- _ENTRIES PROVIDED_:
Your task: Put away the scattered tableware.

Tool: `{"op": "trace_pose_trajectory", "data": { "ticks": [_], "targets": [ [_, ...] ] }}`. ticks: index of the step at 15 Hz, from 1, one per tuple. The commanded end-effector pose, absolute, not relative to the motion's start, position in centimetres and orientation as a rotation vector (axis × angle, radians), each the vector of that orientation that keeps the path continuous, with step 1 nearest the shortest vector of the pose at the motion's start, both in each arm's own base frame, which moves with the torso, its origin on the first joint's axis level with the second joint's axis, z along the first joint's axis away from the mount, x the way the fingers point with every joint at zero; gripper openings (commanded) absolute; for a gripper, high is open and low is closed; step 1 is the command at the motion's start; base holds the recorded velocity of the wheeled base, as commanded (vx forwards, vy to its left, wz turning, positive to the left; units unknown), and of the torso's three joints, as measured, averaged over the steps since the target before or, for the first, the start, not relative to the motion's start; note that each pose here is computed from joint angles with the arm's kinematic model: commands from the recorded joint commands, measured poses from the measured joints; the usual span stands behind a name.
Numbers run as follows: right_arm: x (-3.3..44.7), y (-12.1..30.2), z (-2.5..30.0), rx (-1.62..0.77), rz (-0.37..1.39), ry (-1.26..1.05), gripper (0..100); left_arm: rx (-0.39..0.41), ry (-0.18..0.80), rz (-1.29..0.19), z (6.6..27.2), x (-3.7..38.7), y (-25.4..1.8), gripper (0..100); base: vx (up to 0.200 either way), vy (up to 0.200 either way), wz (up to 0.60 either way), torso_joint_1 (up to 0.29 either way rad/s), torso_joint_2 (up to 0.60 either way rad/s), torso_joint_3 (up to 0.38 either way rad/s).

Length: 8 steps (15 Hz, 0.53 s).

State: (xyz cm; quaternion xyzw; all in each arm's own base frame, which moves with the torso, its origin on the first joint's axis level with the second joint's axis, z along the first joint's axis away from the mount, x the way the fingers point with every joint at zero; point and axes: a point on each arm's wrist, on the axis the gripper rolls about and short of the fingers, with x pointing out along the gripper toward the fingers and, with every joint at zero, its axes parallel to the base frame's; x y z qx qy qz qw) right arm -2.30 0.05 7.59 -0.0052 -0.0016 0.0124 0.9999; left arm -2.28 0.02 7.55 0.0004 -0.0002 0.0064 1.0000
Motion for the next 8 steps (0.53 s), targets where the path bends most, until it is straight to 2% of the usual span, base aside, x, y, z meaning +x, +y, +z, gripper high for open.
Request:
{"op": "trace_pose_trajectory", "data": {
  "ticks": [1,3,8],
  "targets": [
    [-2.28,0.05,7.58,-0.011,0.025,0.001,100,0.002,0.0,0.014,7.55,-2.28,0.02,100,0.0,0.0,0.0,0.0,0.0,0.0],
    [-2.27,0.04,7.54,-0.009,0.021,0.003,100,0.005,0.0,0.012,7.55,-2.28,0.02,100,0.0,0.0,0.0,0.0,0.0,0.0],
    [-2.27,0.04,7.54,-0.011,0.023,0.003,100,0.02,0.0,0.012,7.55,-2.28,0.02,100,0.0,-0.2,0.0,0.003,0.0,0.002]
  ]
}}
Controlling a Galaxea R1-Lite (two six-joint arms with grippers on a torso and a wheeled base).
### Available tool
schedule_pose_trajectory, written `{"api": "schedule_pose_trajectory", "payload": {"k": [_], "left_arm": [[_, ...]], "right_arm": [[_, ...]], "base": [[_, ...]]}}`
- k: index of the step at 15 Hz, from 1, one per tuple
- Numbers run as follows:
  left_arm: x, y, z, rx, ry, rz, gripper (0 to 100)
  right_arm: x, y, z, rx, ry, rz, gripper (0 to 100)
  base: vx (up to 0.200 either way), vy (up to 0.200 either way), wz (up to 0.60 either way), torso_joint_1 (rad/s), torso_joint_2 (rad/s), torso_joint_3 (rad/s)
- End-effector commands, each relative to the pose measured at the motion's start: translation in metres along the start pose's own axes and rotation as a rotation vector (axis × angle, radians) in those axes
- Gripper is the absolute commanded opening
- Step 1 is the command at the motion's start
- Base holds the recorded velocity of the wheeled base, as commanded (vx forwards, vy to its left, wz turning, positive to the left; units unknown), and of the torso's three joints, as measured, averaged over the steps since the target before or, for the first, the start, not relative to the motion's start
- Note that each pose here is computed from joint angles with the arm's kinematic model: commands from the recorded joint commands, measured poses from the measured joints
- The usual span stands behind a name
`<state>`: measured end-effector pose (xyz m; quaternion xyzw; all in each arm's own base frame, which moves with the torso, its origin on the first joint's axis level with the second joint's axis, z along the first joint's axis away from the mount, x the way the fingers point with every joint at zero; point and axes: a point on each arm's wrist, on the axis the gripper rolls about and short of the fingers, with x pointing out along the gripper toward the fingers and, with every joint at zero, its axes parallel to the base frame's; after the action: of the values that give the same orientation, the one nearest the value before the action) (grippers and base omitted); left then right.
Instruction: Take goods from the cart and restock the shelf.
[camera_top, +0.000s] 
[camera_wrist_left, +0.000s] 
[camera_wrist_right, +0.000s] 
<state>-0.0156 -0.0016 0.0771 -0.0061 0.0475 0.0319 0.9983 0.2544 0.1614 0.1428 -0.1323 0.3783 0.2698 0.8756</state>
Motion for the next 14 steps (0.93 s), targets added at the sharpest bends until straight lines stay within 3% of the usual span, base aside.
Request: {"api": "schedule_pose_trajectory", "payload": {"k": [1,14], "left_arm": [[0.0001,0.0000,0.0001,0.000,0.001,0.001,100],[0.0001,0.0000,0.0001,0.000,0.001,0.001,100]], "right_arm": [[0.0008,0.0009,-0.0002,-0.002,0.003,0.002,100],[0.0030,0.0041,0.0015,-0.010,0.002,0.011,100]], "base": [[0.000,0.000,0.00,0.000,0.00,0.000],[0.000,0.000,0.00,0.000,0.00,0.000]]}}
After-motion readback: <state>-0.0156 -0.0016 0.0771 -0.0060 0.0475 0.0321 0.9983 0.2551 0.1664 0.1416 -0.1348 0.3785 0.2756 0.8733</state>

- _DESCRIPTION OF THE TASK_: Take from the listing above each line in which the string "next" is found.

- _WRITTEN REPLY_:
Motion for the next 8 steps (0.53 s), targets where the path bends most, until it is straight to 2% of the usual span, base aside, x, y, z meaning +x, +y, +z, gripper high for open.
Motion for the next 14 steps (0.93 s), targets added at the sharpest bends until straight lines stay within 3% of the usual span, base aside.

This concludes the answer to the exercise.